With the valence and charge terms fixed, the LJ parameters were optimized using a MD simulation to fit the liquid state experimental data. The training set for this part of the parametrization includes cyclic ethers, cyclic alcohols, and linear molecules with similar atom sequences. For each compound of the training set, the experimental liquid density (ρ) and heat of vaporization (HoV) at different temperatures were obtained from the NIST standard reference database.45 To avoid complications due to couplings with intramolecular interactions and strong polarization, large polyolic chains and small alcohols have been excluded.29

Generally, for each molecule, several temperature points have been selected to adequately cover its thermodynamic space (above the melting point, at the boiling point, and near the critical point).42 A series of MD simulations were carried out at each temperature point to calculate the liquid densities and HoV values to optimize the van der Waals parameters. While liquid densities can be directly determined from MD simulations, the HoV values are calculated by extracting the intermolecular energy \(({E}_{\mathrm{inter}})\) according to the ideal gas approximation:

$${H}_{\mathrm{vap}}=RT-{E}_{\mathrm{inter}}$$

The resulting MD data were used to fit the available experimental data using a least-squares procedure. At this stage, bulk liquid MD simulations, where the liquid was represented by a simulation box with a 3-D periodic condition, were carried out with the GROMACS simulation software46 in boxes constructed with Packmol47 that contained approximately 300 molecules. The simulation boxes underwent annealing, where the temperature of the system was raised at 800 K to relax the internal strain and to randomize the initial configuration, followed by a conjugate gradient energy minimization. Then, they were equilibrated at the target temperature and pressure conditions under an isothermal-isobaric (NPT) ensemble with Langevin temperature control and Berendsen pressure control for 0.2 ns in 1 fs time step. Once the system reached equilibrium, the density and HoV were sampled during 1 ns in 2 fs time step with using a Parrinello–Rhaman barostat. During the simulations, long-range electrostatics were modulated using a particle-mesh Ewald (PME) summation and long-range van der Waals using the dispersion correction with a cutoff of 1.2 nm. Bonds with hydrogen atoms were constrained with the LINCS algorithm.

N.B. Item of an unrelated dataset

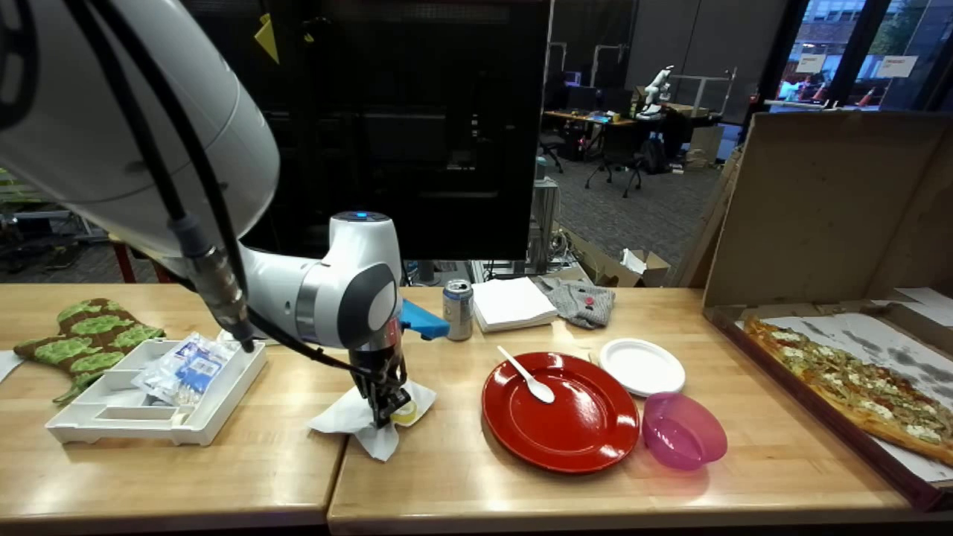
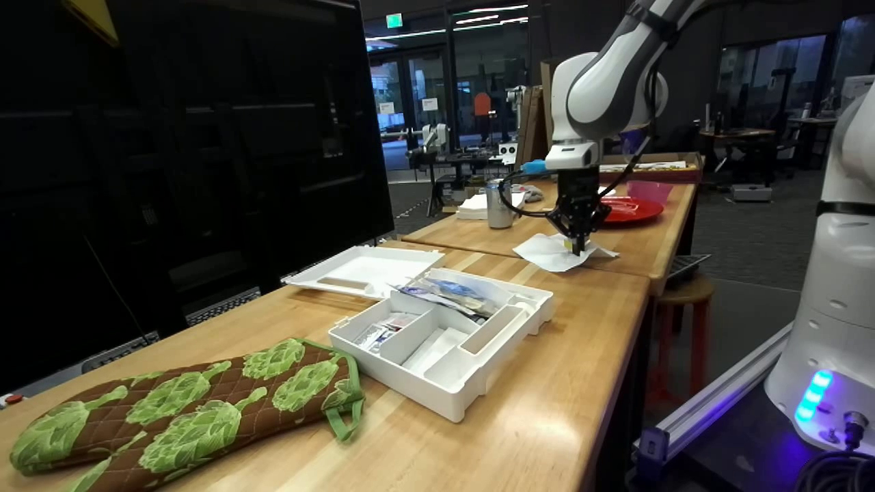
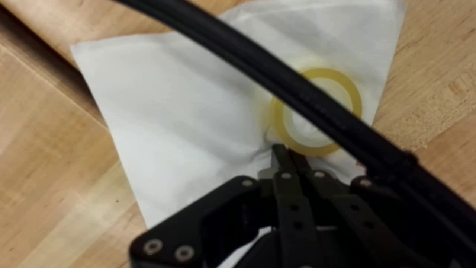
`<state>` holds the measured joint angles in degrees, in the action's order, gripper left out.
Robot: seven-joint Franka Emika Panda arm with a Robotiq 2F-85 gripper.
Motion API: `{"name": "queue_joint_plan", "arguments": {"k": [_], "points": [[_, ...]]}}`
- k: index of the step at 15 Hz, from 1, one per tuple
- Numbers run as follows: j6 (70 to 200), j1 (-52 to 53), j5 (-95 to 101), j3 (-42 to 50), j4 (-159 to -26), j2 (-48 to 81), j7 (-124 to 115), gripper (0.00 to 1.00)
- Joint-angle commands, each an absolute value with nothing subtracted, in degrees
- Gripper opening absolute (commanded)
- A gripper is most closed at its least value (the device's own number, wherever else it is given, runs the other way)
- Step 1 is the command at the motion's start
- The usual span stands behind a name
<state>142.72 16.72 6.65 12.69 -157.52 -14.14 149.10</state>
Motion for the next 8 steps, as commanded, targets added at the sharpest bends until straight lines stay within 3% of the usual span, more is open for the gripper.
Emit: {"name": "queue_joint_plan", "arguments": {"k": [1, 5, 8], "points": [[142.95, 16.37, 8.19, 12.89, -157.64, -14.92, 149.10, 0.00], [142.72, 15.86, 7.58, 12.70, -155.10, -13.11, 148.53, 0.00], [143.32, 10.69, 5.84, 7.76, -152.54, -11.33, 148.67, 0.00]]}}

The crystal structure of the cellulose Iβ form of cellobiose was used to test and fine-tune the LJ parameters. The force field functions are commonly used and supported by different simulation software packages. While the simulations of liquids were carried out with GROMACS,46 mainly for its efficiency of simulations of amorphous systems, the simulations of crystals were performed using LAMMPS,48 for its flexibility of handling lattice structures. The initial unit cell and atom positions were taken from the x-ray and neutron diffraction data of Nishiyama et al.,25 available on the Cambridge Crystal Structure Database.49 The simulations were carried out on a \(4\times 4\times 4\) supercell, which had the size of \(31.14\times 32.60\times 41.52\) Å3, and 5,376 atoms. The periodic boundary conditions were applied in the X, Y, and Z directions. The long-range electrostatics and van der Waals cutoffs were set to be 1.2 nm. The experimental structure was relaxed by simulated annealing and conjugate gradient energy minimization. The minimization was then used to test and fine-tune the nonbond parameters to improve the fit of the lattice parameters.51 For true comparisons with the experimental data, MD simulations at the experimental temperature (298 K) and pressure (1 atm) were carried out using the same super-cell model. The equilibration was done initially by an isochoric-isothermal (NVT) simulation and then an NPT simulation, while the data collection was carried out by NPT simulation. In the NPT equilibration, the a, b, and c edges of the lattice were controlled independently with anisotropic pressure control. The data collection period was extended to 100 ns, with a time step of 2 fs; snapshots of this simulation are shown in Fig. 1 of the supporting information. As evident from the block-averaged cell parameters (Table III of the supporting information), the simulation converged under the simulation condition.

Figure 1
figure 1

Model disaccharides. For better visualization, only hydrogen atoms involved in hydrogen bonds are shown.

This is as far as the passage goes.